**WORK TO BE COMPLETED**
Apart from the pictures, everything in the lines below must be printed exactly.

**RECORDED DATA**
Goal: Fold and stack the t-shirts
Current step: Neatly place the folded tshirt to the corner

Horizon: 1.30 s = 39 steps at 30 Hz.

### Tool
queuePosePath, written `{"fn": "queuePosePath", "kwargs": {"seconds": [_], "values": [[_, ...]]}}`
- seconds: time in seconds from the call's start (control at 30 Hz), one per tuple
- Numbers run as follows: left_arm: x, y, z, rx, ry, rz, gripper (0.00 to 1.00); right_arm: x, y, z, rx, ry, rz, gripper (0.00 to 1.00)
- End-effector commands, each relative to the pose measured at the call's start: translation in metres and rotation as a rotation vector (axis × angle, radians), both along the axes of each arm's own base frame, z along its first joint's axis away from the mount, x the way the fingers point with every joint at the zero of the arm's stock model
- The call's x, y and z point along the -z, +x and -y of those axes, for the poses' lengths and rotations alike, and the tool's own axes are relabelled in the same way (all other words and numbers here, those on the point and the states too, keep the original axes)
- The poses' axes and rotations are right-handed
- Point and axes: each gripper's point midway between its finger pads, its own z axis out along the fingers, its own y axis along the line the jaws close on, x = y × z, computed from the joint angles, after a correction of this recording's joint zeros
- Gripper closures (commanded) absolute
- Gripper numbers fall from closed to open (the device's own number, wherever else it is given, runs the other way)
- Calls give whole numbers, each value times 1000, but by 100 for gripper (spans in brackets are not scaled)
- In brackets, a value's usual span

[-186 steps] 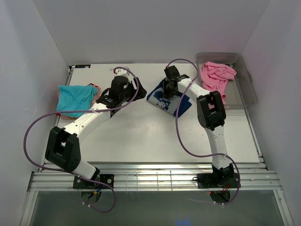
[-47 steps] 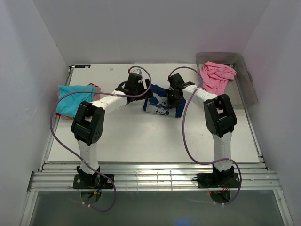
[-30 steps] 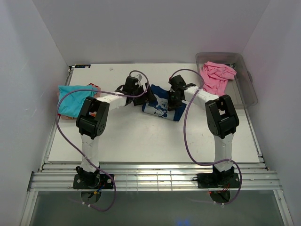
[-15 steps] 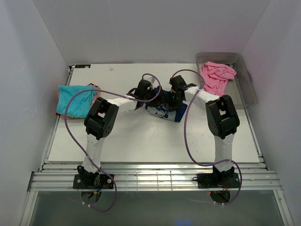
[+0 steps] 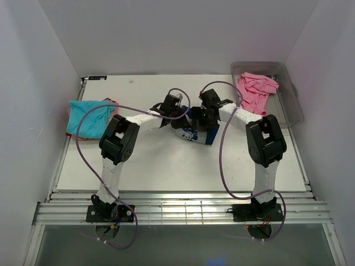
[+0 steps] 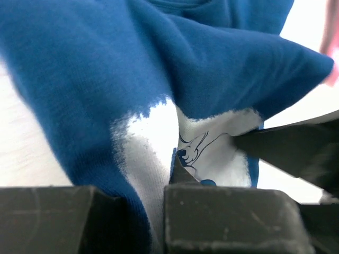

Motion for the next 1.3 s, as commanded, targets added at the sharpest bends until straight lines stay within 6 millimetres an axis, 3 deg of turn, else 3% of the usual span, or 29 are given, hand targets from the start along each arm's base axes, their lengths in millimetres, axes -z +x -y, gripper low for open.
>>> {"fn": "queuePosePath", "kwargs": {"seconds": [0.0, 0.07, 0.13, 0.17, 0.27, 0.4, 0.43, 0.47, 0.5, 0.57, 0.77, 0.8, 0.93, 1.27], "values": [[-41, 11, -61, -43, 151, 42, 100, -38, -4, 6, -6, -9, 73, 16], [-85, 30, -89, -54, 179, 135, 100, -52, -3, 7, -15, -10, 104, 15], [-101, 28, -113, -36, 234, 137, 100, -67, -1, 13, -4, -24, 145, 15], [-125, 36, -129, -61, 235, 173, 100, -72, 0, 13, -7, -22, 154, 15], [-151, 37, -169, -80, 293, 178, 100, -85, -2, 12, -10, -4, 175, 14], [-188, 21, -217, -110, 356, 197, 100, -95, -6, 7, -31, 34, 178, 14], [-196, 21, -234, -134, 372, 204, 100, -97, -6, 6, -35, 40, 181, 14], [-216, 13, -267, -163, 440, 211, 100, -97, -6, 2, -47, 54, 177, 14], [-220, 12, -267, -166, 439, 220, 100, -97, -6, 2, -47, 55, 177, 14], [-232, 7, -292, -210, 472, 227, 100, -95, -5, -1, -56, 63, 170, 14], [-223, -22, -346, -313, 558, 183, 100, -92, -5, -11, -76, 100, 145, 14], [-219, -26, -365, -352, 566, 164, 100, -91, -5, -12, -74, 103, 141, 14], [-229, -24, -384, -402, 534, 196, 100, -89, -9, -12, -75, 107, 132, 14], [-215, -8, -426, -476, 469, 195, 100, -94, -24, -9, -83, 113, 133, 15]]}}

**WRITTEN RESPONSE**
Goal: Fold and stack the t-shirts
Current step: Neatly place the folded tshirt to the corner

Horizon: 1.30 s = 39 steps at 30 Hz.

### Tool
queuePosePath, written `{"fn": "queuePosePath", "kwargs": {"seconds": [_], "values": [[_, ...]]}}`
- seconds: time in seconds from the call's start (control at 30 Hz), one per tuple
- Numbers run as follows: left_arm: x, y, z, rx, ry, rz, gripper (0.00 to 1.00); right_arm: x, y, z, rx, ry, rz, gripper (0.00 to 1.00)
- End-effector commands, each relative to the pose measured at the call's start: translation in metres and rotation as a rotation vector (axis × angle, radians), both along the axes of each arm's own base frame, z along its first joint's axis away from the mount, x the way the fingers point with every joint at the zero of the arm's stock model
- The call's x, y and z point along the -z, +x and -y of those axes, for the poses' lengths and rotations alike, and the tool's own axes are relabelled in the same way (all other words and numbers here, those on the point and the states too, keep the original axes)
- The poses' axes and rotations are right-handed
- Point and axes: each gripper's point midway between its finger pads, its own z axis out along the fingers, its own y axis along the line the jaws close on, x = y × z, computed from the joint angles, after a correction of this recording's joint zeros
- Gripper closures (commanded) absolute
- Gripper numbers fall from closed to open (the device's own number, wherever else it is given, runs the other way)
- Calls give whole numbers, each value times 1000, but by 100 for gripper (spans in brackets are not scaled)
- In brackets, a value's usual span

[-186 steps] 
[-47 steps] 
[-30 steps] 
[-15 steps] 
[+0 steps] 
[+0 steps] 

Motion for the next 1.3 s, as commanded, targets added at the sharpest bends until straight lines stay within 6 millimetres an axis, 3 deg of turn, else 3% of the usual span, or 29 are given, hand targets from the start along each arm's base axes, their lengths in millimetres, axes -z +x -y, gripper low for open.
>>> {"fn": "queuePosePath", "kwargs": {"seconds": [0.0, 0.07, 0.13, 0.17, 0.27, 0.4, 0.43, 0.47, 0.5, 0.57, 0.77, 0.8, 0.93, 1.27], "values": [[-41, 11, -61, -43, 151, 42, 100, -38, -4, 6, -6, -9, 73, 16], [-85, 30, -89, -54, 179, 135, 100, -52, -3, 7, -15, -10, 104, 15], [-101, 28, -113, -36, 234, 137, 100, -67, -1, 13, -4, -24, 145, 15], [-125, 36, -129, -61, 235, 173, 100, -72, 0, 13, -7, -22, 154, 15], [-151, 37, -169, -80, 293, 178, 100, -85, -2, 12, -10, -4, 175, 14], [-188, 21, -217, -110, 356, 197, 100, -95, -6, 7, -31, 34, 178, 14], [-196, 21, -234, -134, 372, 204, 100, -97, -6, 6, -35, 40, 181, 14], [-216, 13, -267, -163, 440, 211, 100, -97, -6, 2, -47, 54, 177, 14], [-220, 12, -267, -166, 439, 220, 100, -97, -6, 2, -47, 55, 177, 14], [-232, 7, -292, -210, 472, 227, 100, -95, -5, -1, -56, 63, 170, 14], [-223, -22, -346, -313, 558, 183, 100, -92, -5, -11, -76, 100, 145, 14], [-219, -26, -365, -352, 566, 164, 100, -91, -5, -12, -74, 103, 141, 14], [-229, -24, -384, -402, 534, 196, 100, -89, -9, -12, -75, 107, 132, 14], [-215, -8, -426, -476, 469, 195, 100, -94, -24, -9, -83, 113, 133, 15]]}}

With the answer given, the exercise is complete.